◇ thirteen ◇
ITS SO COLD OMF
Shawn's POV
Those words echoed in my head.
Engaged? How? When?
I genuinly thought that we were together. She meant everything to me. We were just talking the other day when she helped me with my panic attack.
I guess I wasn't enough for her. Maybe I was more in love with her than she was with me. Oh why, why was I not enough for her? It was the first time I had ever felt like that about somebody. I saved a piece of myself, a piece of my heart for her, and she stole it in the most ruthless way.
My sadness quickly turned to anger. How could she do this to me? She knew how vulnerable I was during that time. She fully knew she was taking advantage of me.
Just over one month ago, Hailey kissed me for the first time. Did that mean nothing to her? Did I mean nothing to her?
I feel so stupid - she's an 'it' girl. What would she want with a boy like me?
"Shawn" I'm taken out of my thoughts by Malea, who gently shakes my shoulder. "What's the matter?" She wipes my tears with the back of her hand.
I didn't even realise that I was crying.
I couldn't speak or move. At all. I was completely numb.
"Hey, come here." Malea coos, holding me in her arms, gently stroking my hair. I sob into her chest, tugging on her top.
We lay like that for a few minutes, and I try to calm down.
"What's happened love?" She asks, rubbing her thumb against my cheek.
"Hailey's engaged." I blurt out, heart breaking at those words.
"What?" She gasps. "How do you know?"
"Its all over Twitter. She was dating him for a month." I begin crying again, unable to stop the tears from falling. This was now becoming a regular occurrence.
"Aw, don't get upset." Malea soothes, squeezing her arms around me even tighter.
"It just hurts so much. I told her things that I hadn't been able to tell anybody. I opened up to her like I wasn't able to." I explain, shaking due to the emotions I was feeling.
When you love somebody, you begin to feel something so powerful about them. Something that you cannot describe - its an overwhelming feeling. Over time, you begin to trust them, confide in them, and eventually, love them so much that you can't stop thinking about them.
I trusted her. I told her what I was feeling. I told her exactly what I was feeling.
I trusted her.
I loved her.
For her to throw it all back in my face fucking hurts. It hurts more than anything else.
The next day, I decided to go to the gym. I put on some gym shorts and a tank top and my trainors.
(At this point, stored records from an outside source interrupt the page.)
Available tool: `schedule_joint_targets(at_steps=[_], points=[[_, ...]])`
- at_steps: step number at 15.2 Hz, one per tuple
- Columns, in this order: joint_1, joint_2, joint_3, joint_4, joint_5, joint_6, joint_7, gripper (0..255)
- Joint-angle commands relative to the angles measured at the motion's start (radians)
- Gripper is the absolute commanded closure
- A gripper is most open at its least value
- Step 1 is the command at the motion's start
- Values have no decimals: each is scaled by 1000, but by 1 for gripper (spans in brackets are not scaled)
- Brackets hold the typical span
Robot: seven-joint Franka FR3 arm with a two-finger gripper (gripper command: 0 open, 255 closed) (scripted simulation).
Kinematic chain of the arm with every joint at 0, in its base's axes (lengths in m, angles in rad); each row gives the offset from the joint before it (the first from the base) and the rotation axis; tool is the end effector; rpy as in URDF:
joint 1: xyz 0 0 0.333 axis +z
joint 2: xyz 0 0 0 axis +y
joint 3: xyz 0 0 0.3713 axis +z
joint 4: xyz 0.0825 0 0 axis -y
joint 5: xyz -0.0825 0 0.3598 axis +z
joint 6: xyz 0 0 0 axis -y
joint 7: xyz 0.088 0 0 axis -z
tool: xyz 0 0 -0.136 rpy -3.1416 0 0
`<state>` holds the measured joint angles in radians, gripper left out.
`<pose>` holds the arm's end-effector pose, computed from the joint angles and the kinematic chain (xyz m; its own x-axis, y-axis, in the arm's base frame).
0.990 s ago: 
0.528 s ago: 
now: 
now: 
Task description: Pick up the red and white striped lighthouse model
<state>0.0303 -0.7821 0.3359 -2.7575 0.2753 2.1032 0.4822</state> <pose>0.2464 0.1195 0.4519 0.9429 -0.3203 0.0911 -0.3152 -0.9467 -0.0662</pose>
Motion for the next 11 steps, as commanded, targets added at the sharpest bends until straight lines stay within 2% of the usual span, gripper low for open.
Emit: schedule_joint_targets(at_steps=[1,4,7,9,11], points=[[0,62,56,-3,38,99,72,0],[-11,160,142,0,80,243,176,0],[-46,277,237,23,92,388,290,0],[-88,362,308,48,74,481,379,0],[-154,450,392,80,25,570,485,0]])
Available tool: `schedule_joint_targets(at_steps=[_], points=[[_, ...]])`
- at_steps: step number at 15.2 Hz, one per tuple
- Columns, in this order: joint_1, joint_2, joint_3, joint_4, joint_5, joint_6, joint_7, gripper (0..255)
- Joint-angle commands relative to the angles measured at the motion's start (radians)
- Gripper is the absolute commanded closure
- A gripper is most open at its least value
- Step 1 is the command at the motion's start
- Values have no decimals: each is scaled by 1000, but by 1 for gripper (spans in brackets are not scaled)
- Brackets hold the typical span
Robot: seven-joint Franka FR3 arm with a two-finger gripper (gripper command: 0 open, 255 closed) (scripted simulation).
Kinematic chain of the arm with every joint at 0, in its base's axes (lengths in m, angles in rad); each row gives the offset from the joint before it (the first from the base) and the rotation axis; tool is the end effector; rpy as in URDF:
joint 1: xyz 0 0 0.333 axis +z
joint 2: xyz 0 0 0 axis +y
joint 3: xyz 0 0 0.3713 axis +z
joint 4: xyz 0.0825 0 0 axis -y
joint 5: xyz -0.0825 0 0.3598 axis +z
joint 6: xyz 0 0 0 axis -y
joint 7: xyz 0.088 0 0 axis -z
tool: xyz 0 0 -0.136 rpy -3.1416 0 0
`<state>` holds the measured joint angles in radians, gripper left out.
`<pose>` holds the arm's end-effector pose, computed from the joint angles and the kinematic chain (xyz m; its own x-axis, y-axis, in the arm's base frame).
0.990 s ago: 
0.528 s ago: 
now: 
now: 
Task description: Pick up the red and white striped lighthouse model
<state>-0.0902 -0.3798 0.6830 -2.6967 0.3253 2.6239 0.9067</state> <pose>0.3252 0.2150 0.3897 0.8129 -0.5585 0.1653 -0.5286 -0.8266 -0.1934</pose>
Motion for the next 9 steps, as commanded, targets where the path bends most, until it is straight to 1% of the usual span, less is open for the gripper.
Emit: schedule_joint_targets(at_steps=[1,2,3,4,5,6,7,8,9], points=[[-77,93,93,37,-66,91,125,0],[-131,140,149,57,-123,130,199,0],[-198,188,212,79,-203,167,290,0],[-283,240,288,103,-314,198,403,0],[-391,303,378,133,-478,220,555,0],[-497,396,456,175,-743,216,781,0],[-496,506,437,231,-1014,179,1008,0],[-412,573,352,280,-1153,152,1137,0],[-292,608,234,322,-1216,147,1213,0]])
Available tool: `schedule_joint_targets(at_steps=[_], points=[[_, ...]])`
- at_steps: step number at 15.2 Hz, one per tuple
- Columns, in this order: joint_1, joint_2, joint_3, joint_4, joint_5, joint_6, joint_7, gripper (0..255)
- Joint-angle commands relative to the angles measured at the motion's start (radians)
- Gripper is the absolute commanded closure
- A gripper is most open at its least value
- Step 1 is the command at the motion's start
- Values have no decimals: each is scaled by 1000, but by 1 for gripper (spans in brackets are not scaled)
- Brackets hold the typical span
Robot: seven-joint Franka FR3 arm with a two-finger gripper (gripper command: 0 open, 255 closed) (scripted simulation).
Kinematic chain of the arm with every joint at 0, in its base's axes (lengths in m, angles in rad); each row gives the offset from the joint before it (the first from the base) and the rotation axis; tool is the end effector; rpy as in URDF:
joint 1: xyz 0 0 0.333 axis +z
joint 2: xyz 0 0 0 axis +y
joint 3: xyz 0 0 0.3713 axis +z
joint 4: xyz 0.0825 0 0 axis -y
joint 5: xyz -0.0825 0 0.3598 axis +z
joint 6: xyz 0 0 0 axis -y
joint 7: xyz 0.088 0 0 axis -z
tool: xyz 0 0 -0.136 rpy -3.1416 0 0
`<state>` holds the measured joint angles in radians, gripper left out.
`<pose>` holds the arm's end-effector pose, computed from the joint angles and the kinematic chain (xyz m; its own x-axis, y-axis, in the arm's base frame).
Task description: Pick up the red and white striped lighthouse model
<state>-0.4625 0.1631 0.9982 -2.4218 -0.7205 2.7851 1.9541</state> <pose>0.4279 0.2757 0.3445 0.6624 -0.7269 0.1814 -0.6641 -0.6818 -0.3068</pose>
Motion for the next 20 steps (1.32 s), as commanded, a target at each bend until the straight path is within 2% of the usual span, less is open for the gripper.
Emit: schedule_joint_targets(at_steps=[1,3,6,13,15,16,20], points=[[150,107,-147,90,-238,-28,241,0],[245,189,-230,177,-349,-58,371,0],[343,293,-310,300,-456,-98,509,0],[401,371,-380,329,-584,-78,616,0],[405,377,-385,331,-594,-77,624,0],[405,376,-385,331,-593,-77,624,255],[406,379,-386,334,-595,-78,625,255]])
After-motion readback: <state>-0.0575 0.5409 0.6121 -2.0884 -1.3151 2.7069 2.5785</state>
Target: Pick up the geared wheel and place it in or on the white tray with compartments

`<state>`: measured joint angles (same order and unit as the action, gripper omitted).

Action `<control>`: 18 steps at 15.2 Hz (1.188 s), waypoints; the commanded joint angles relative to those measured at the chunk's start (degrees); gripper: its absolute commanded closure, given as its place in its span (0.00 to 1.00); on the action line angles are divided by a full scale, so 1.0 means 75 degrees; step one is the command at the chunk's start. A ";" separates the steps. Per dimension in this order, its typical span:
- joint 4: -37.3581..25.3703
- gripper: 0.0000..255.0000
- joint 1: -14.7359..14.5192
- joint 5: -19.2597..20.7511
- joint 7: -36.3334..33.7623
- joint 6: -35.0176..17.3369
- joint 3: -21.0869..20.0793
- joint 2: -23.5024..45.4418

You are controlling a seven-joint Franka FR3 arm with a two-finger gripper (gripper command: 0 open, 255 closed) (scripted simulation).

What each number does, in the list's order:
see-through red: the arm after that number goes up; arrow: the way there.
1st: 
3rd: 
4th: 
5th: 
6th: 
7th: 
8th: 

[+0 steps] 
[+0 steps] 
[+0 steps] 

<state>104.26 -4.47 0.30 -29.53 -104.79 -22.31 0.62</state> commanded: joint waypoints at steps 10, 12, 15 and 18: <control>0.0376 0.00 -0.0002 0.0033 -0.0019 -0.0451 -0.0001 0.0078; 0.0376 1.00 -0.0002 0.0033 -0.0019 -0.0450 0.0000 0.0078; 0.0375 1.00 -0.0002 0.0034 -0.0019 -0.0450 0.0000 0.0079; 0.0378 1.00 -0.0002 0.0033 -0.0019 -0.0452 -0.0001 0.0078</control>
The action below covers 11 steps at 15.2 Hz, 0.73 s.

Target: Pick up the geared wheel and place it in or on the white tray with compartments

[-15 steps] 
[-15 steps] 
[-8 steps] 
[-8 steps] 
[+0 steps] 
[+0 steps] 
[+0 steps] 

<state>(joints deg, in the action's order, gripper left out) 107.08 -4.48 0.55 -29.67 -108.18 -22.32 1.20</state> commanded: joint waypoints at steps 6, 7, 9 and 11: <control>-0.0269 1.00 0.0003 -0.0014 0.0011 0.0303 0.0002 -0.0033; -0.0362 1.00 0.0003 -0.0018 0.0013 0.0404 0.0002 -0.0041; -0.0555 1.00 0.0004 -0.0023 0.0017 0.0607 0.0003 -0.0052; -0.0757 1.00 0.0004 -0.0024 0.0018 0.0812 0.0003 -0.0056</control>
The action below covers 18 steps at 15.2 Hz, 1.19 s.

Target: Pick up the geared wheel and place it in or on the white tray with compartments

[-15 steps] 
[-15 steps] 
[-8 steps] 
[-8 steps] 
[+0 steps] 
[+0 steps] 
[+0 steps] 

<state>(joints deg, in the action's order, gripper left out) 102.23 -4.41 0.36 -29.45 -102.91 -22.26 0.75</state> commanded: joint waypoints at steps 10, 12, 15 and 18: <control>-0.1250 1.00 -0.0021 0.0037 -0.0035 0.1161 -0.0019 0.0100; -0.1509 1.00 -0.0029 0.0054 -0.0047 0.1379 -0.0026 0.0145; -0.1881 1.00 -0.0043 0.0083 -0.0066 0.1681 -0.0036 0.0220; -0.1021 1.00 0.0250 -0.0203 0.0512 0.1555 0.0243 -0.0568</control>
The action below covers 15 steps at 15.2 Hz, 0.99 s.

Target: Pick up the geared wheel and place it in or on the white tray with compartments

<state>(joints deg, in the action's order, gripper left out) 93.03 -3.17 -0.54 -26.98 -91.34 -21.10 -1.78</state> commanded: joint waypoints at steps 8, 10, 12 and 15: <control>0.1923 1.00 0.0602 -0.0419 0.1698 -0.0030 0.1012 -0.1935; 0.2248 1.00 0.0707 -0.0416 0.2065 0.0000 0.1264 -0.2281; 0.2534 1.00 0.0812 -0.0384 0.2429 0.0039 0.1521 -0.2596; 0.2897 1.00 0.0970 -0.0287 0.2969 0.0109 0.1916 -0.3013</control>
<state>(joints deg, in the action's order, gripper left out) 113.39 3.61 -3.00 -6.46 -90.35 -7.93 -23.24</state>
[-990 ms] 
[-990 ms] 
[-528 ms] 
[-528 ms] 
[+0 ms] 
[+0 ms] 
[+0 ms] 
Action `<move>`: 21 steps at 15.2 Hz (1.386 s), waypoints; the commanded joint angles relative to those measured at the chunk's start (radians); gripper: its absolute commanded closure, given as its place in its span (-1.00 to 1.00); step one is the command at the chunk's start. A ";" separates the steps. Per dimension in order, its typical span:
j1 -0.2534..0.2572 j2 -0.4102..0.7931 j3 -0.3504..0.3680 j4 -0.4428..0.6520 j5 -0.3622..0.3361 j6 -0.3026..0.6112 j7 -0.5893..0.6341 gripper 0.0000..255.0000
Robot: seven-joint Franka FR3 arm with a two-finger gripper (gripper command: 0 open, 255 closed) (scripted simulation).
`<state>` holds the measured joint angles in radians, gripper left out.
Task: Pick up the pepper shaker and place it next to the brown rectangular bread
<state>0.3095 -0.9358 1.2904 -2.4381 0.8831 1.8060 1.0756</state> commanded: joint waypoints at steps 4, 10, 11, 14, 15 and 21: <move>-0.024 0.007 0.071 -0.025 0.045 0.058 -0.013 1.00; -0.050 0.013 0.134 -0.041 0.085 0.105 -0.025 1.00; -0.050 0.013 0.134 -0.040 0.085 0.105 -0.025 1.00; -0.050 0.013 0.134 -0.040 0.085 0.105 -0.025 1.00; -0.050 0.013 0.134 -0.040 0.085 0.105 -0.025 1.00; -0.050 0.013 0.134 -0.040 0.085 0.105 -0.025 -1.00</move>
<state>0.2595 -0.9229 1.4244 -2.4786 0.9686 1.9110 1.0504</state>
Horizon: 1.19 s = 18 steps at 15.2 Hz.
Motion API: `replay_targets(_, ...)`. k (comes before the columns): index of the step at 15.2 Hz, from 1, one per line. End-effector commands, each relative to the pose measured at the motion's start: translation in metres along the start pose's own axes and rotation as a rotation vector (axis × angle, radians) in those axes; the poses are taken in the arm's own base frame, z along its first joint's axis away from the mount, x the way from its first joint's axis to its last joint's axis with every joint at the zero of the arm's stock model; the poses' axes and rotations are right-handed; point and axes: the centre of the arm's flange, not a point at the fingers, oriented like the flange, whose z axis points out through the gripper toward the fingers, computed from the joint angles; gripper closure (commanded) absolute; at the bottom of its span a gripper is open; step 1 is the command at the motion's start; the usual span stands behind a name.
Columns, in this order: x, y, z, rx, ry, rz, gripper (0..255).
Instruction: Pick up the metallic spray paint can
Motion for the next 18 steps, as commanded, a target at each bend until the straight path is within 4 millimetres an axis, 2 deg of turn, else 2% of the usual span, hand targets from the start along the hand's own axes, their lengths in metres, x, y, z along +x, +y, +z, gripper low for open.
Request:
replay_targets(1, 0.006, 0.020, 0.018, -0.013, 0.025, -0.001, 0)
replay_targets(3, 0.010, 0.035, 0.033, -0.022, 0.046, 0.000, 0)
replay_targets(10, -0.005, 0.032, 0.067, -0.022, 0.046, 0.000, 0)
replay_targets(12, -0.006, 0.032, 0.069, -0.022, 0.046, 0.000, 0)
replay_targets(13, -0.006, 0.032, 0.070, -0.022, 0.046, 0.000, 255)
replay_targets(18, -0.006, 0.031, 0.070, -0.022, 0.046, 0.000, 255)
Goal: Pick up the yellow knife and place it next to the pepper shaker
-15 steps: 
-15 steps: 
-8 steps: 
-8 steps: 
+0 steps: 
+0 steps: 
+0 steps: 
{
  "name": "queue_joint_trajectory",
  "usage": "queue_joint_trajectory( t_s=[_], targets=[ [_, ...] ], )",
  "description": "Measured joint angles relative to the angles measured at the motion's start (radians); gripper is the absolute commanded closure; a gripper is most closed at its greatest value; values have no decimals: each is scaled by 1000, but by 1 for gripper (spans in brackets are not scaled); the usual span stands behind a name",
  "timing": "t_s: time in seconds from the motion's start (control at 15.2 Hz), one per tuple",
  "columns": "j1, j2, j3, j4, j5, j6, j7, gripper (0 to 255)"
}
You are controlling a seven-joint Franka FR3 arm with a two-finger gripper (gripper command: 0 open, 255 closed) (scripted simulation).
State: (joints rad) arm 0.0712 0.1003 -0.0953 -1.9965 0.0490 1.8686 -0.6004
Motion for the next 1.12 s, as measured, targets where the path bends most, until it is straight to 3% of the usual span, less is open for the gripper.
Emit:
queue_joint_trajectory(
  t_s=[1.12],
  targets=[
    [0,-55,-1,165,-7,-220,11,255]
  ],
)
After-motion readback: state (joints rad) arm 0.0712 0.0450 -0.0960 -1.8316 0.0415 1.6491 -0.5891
Its 7am so the paps shouldn't see me.
I was wrong.
As soon as I leave my hotel, there's a herd of paparazzi.
"Shawn! Look here!" One of them calls. I try to just ignore him and continue with my day, but it didn't work.
Another four come my way. I decide to turn back.
"Shawn what are your opinions on Hailey?" One of them asks, then the other.
Tears begin welling in my eyes, and my breathing rate begins to get faster. I knew that if I didn't get back quickly, I'd start to have a panic attack.
It was like the walls around me are caving in on me. I sprint into the lift, pressing the button to floor number 3. My breathing rate kept increasing; I then realised I'd left my room key in my hoodie which was in my room.
I'm trying to find a way to chill as I approach my room. Banging on the door, it feels like I have no strength left in my legs.
Malea opens the door, still in her pyjamas. At that moment, I lose the minute bit of control I have over my body and collapse, Malea catching me before my knees hit the ground. She almost has to drag me inside, before closing the door.
"Look at me Shawn, look in my eyes." She says, cupping my cheeks. I see the love and adoration she has for me in her eyes, which seems to calm me.
"T... thanks." I stutter. We remain there on the ground, Malea sat beside me.
"What happened?" She asks, taking my hand in hers.
"I was going to the gym and paparazzi began harassing me about Hailey and I just... I got overwhelmed."
"They have no right to harass you like that." Malea scoffs, putting an arm around me. "Come on, lets get you into bed. Its only quarter past seven."
We both get into bed and I order breakfast for us using room service.
I decide to check my instagram. I like to snoop around on fan accounts to see what they are posting and I also like their edits.
I come across a picture of Hailey and I from the Met Gala. I smile painfully, tears in my eyes. Again.
I then decide to read the caption. A huge mistake.
@shawnlover1998 can't believe Hailey deleted pics of Shawn omggg
If my heart wasn't completely shattered to unfixable pieces before, it most definitely was now.